A lumbar disc replacement is a surgical technique that involves removing a damaged lower spine disc and replacing it with a synthetic lumbar disc. Between the ribs and the pelvis, the lumbar spine includes five intervertebral discs and vertebral bones. If one of these discs gets injured or pinches nearby nerves, it is possible to reduce pain and improve spinal mobility by removing the sick disc and substituting it with a synthetic lumbar disc. Lumbar total disc replacement surgery for the lumbar spine is a relatively new advancement in spine surgery. This technique is only recommended if non-surgical procedures have failed to provide significant relief.

People who have specific types of lower back problems who haven’t benefited from physical therapy, supportive treatments, or other medical care should consider lumbar disc replacement. If you experience any of these symptoms, you may require this treatment:

  • A low backache that flares up now and again.
  • A low backache that becomes worse when you bend or lift something
  • Lower back muscle cramps and spasms.
  • Pain shooting down the back of the leg, into the hip or buttocks
  • Low back pain can be alleviated by frequently changing positions

The easiest approach to finding out if you should undergo this is to regularly consult with a spine surgeon who conducts lumbar artificial disc replacement surgeries.

What is lumbar disc replacement, and how does it work?

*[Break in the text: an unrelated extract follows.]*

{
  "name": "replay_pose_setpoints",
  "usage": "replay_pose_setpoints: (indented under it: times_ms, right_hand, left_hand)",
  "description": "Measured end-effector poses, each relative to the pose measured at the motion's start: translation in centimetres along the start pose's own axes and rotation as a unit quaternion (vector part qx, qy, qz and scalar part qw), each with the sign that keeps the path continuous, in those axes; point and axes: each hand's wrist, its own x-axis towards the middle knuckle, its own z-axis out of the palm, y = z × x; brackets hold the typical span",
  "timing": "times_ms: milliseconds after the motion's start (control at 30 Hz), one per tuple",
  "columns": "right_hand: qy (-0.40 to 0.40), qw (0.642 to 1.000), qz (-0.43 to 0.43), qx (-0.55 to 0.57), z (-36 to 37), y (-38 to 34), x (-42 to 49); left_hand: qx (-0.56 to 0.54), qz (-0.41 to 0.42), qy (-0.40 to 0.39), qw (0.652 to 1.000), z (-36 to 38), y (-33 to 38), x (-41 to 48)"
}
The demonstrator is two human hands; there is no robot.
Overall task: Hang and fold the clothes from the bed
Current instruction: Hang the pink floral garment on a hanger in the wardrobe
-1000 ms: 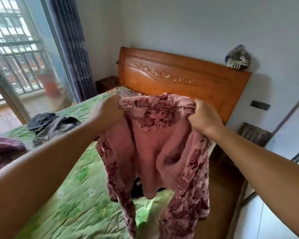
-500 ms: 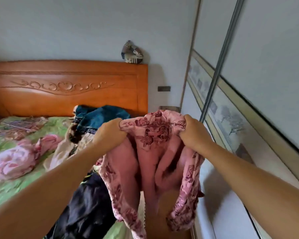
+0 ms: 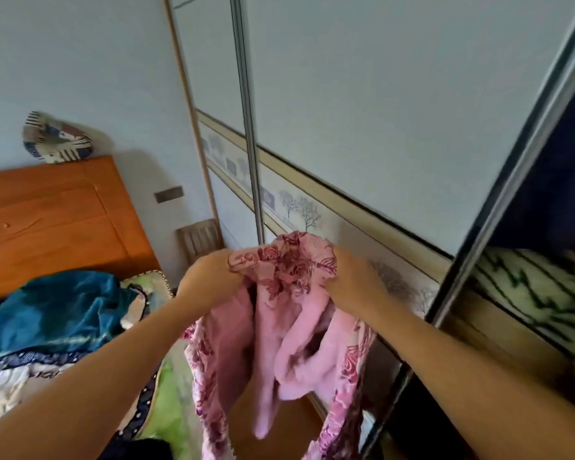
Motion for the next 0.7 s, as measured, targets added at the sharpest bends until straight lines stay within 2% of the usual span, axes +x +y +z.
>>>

To evaluate the degree of the injured intervertebral disc, your surgeon will review your imaging investigations. The operating surgeon will make a cut in your belly while you are in the effect of general anesthesia. Your surgeon will then shift your muscles and organs out of the way so that your spine may be seen. Your surgeon will then extract the defective lumbar discs, including any sections of it that are pushing the nerves or nerve roots, after the area has been prepped. The prosthetic lumbar disc is placed between the two spinal bones. Your surgeon will remove any osteophytes (bone spurs) that are present. To resemble the natural spacing between the two spinal bones, your surgeon will slightly widen the gap between them. The upper half of the upper spine and the upper half of the lower spine will be prepared to receive the artificial disc. After that, the prosthetic lumbar disc is carefully implanted into the spinal cord in the correct position. The muscle and organs are then repositioned, and the abdomen’s incision is closed using hidden absorbable sutures.

Recovery from lumbar disc replacement surgery

After the lumbar total disc replacement surgery, most people spend at most one night in the hospital. The day after the surgery, you’ll be able to undertake routine chores, such as walking. For a few weeks, however, lifting heavy things must be avoided. Individuals working in professions that do not involve physical activity may well be able to work in a couple of weeks.

Your surgeon’s clinic should provide detailed advice for recovering from the surgery. Bathing and cleanliness, dressing changes, activity limits, medications, and the schedule of follow-up appointments will all be discussed.

Doctors frequently advise patients to try conservative, non-surgical therapies first before considering back surgery. Most doctors recommend waiting three months before having these procedures done because many back problems resolve on their own during that time. If non-surgical treatments have been exhausted and you still experience back pain, you may want to talk to your doctor about surgery. Competent surgeons will methodically design and perform the procedure if surgery is the best line of action after non-surgical therapy.